> **ACTIVITY**
Wherever the string "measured" shows up in the data below, copy the whole line.
===
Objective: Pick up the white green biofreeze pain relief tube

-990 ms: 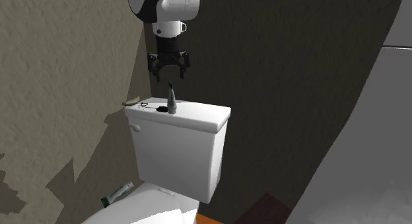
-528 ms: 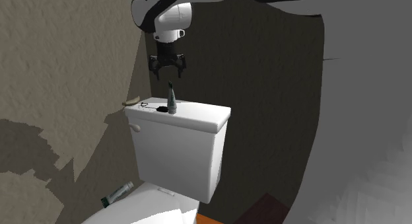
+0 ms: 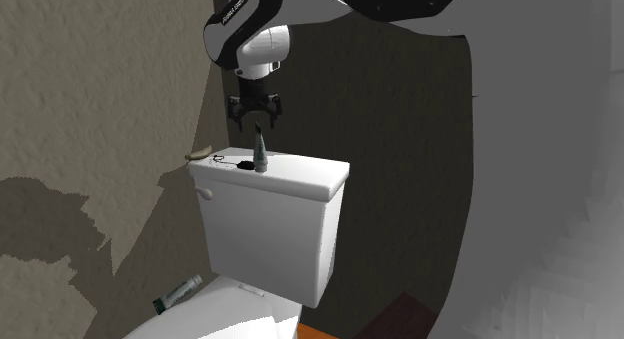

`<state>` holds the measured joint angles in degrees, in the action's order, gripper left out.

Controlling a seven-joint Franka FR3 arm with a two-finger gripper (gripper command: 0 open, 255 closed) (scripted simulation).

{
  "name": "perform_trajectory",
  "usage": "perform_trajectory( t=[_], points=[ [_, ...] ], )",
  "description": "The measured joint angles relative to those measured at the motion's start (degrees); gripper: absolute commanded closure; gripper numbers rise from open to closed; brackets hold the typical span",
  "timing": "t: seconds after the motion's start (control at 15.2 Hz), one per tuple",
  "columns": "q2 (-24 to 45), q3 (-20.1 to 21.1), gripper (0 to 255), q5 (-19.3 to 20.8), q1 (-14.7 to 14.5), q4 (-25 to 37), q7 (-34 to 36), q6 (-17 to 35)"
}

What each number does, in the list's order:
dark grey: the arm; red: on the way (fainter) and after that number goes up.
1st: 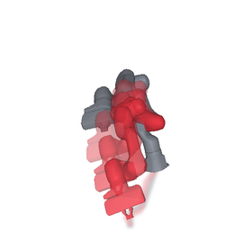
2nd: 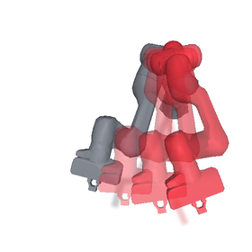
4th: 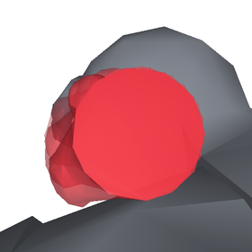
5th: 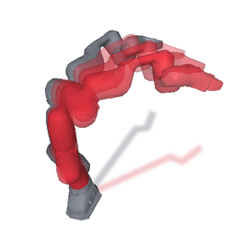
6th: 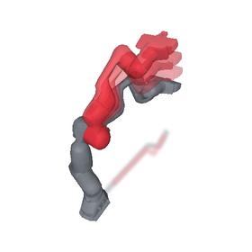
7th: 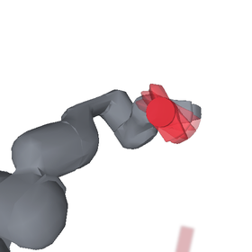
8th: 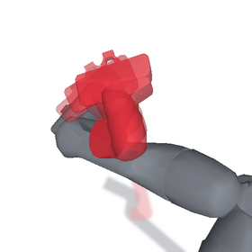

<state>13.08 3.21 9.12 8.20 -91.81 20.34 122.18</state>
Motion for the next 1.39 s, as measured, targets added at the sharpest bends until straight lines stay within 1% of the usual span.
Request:
perform_trajectory(
  t=[0.07, 0.13, 0.79, 0.99, 1.39],
  points=[
    [0.0, 0.0, 0, 0.0, 0.1, -0.8, 0.0, 0.7],
    [0.0, 0.0, 255, 0.0, 0.1, -1.1, 0.1, 1.1],
    [0.0, -0.1, 255, 0.1, 0.1, -1.3, 0.1, 1.4],
    [-0.2, 0.0, 255, 0.0, 0.0, -0.1, 0.0, -0.1],
    [0.0, 0.1, 255, -0.4, 0.0, 4.8, -0.7, -4.7]
  ],
)
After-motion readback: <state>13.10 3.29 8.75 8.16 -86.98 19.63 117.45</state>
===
> **RESULT OF THE EXERCISE**
`<state>` holds the measured joint angles in degrees, in the action's order, gripper left out.
  "description": "The measured joint angles relative to those measured at the motion's start (degrees); gripper: absolute commanded closure; gripper numbers rise from open to closed; brackets hold the typical span",
Motion for the next 1.39 s, as measured, targets added at the sharpest bends until straight lines stay within 1% of the usual span.

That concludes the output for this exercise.